As the team’s athletic trainer, Karla Wessels, Assistant Professor of Kinesiology and Director of Georgetown College’s Athletic Training Program, was on the sidelines when the USA women’s wheelchair basketball squad brought home the gold at the recently-completed Paralympics in Rio de Janeiro. Going undefeated and receiving the gold after defeating Germany 62-45 was the culmination of four years of preparation by the dozen members of the team and their coaches and athletic trainer, Dr. Wessels.
“We had been having training camps and competitions to train and qualify for the 2016 Paralympics in Rio,” said Dr. Wessels, who explained that athletes for the Olympics and Paralympics have to do similar things to compete at the games. They must train for at least four years and they have to qualify. “We trained in Colorado Springs, Birmingham, and Lake Placid, NY. We competed in Colorado Springs, Lake Placid, and Toronto as well as Hamburg and Frankfurt (Germany).”
Prior to joining the faculty of Georgetown College in 2014, Dr. Wessels was working at the University of Illinois for the wheelchair basketball team. The head coach of that team, Stephanie Wheeler, with whom Dr. Wessels had a solid working relationship, was picked to serve as head coach of the national team. Coach Wheeler then asked Dr. Wessels to serve as athletic trainer for the national team.
“The most exciting thing (for me) was watching my team win gold because no one believed we could do it two years ago,” said Dr. Wessels. “When we competed at World’s in 2014 (World ParaAthletics Championships), we placed fourth. The girls needed to do a lot of work in those two years since the World’s to even make a medal game. They not only stepped up to the challenge but conquered it. They did everything that was asked of them and came together as a team. Seeing all of that unfold has been most exciting.”

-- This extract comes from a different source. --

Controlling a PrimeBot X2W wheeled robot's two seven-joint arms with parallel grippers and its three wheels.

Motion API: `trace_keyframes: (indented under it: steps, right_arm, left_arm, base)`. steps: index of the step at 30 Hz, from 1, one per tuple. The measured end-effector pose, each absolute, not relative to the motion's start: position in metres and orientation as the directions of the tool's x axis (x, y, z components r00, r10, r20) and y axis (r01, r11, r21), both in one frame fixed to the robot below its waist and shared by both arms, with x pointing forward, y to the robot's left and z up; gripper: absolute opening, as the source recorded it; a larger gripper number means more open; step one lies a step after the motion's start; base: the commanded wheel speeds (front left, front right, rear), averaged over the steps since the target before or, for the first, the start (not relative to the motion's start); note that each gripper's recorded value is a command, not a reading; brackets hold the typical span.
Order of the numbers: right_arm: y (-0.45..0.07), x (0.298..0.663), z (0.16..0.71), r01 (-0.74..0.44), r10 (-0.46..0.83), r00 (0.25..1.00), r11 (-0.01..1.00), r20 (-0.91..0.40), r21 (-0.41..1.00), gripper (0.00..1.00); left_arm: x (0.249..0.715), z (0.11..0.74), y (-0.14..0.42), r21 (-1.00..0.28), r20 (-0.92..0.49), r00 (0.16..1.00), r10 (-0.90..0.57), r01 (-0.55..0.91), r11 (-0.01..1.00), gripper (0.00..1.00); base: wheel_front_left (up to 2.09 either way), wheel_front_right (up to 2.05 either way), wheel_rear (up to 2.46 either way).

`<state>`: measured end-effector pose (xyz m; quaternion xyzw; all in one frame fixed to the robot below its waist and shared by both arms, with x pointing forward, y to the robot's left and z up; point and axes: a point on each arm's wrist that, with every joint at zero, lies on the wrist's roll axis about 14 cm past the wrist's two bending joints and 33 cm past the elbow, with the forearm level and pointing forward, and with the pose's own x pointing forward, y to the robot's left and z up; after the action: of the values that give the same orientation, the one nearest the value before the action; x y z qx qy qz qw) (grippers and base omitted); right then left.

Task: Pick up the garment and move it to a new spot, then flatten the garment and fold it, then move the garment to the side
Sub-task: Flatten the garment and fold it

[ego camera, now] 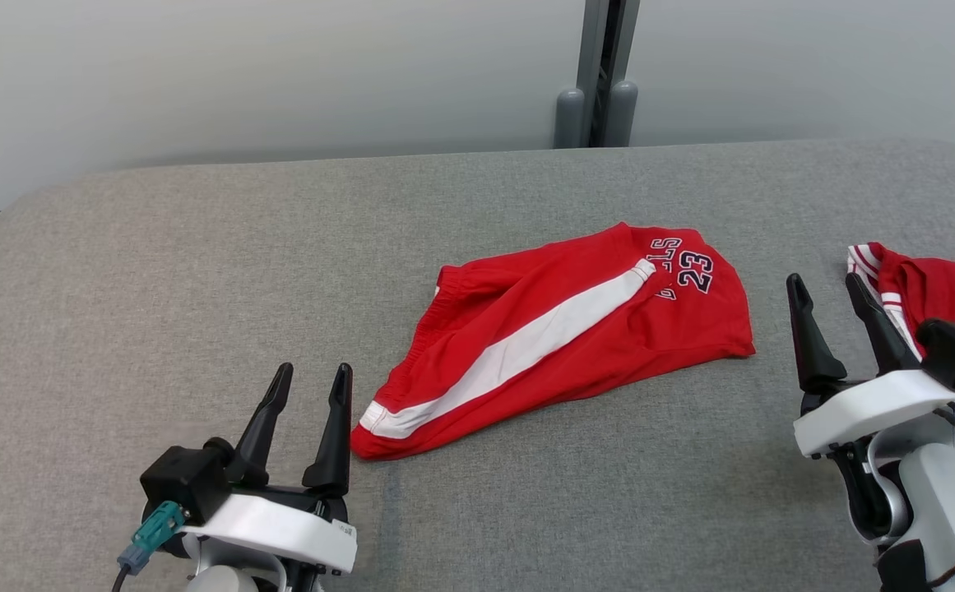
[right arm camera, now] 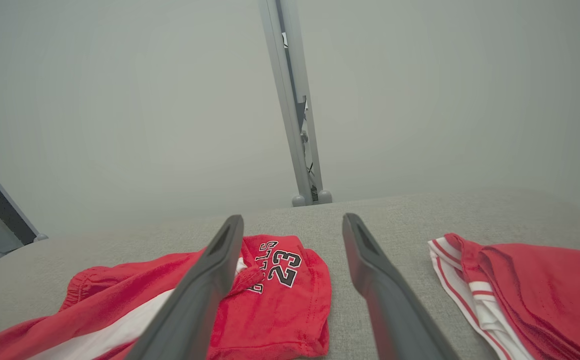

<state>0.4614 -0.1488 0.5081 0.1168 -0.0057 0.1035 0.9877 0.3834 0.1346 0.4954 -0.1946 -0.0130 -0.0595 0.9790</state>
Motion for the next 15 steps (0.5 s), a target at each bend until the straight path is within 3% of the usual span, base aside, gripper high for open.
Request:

As an athletic trainer, Dr. Wessels specializes in concussions, balance, and treatments for people with physical disabilities. She said it was her responsibility with the women’s wheelchair basketball team to help the members compete at their highest level by hopefully preventing but then treating any injuries that might occur. Fortunately, there were none, so she primarily worked to loosen muscle cramps and increase mobility and flexibility.
“We were fortunate that we did not have any big challenges that we had to face,” she said. “We prepared ourselves not only on the court but off the court to minimize any distractions and make sure we controlled everything that we could.”
Since the Paralympics were held after the start of the fall academic term at Georgetown College, it became necessary for Dr. Wessels to conduct classes online. Her lectures were recorded and she was available to students by phone and email. Her work with athletes with physical disabilities is integrated into her teaching. Through the athletic training program in Kinesiology and Health Studies, she and her students have volunteered at the National Wheelchair Basketball Tournament in Louisville for the last two years.
“This gives the students the chance to work with athletes with physical disabilities and exposes them to more opportunities,” she said. “In class, we also often talk about adaptations and ways we may do things differently to work with this population.”
Looking ahead to the next Paralympics, Dr. Wessels says she would love to do it again. “From time to time, I will still be doing events in the states whenever I am asked. I will know more when the staff is chosen for the next Paralympics cycle.”
As for the Paralympics in Rio, Dr. Wessels said, “It was huge for me to just be there working as a medical professional. There are very few medical professionals that get to go, and I am very fortunate that I was one of them.”
“We are very proud and grateful that Dr. Wessels has had the opportunity to apply her knowledge abroad and work with one of our Olympic teams,” said an excited Jean Kiernan, Associate Professor, who chairs the Department of Kinesiology and Health Studies. “And, not only did the basketball team perform excellently, they went undefeated and won the gold!”
Basketball has been a part of the Paralympic Games since 1960. Paralympics for athletes with physical disabilities are held every four years in conjunction with the Olympics. Though originally played only by men with spinal cord injuries, now both men’s and women’s teams throughout the world, with a variety of disabilities, compete in the sport.
Paralympic basketball competition is open to male and female athletes with physical disabilities such as amputation/limb loss, spinal cord injury/wheelchair-users, cerebral palsy/brain injury/stroke and other orthopedic and locomotor disabilities. The sport is governed by the International Wheelchair Basketball Federation (IWBF).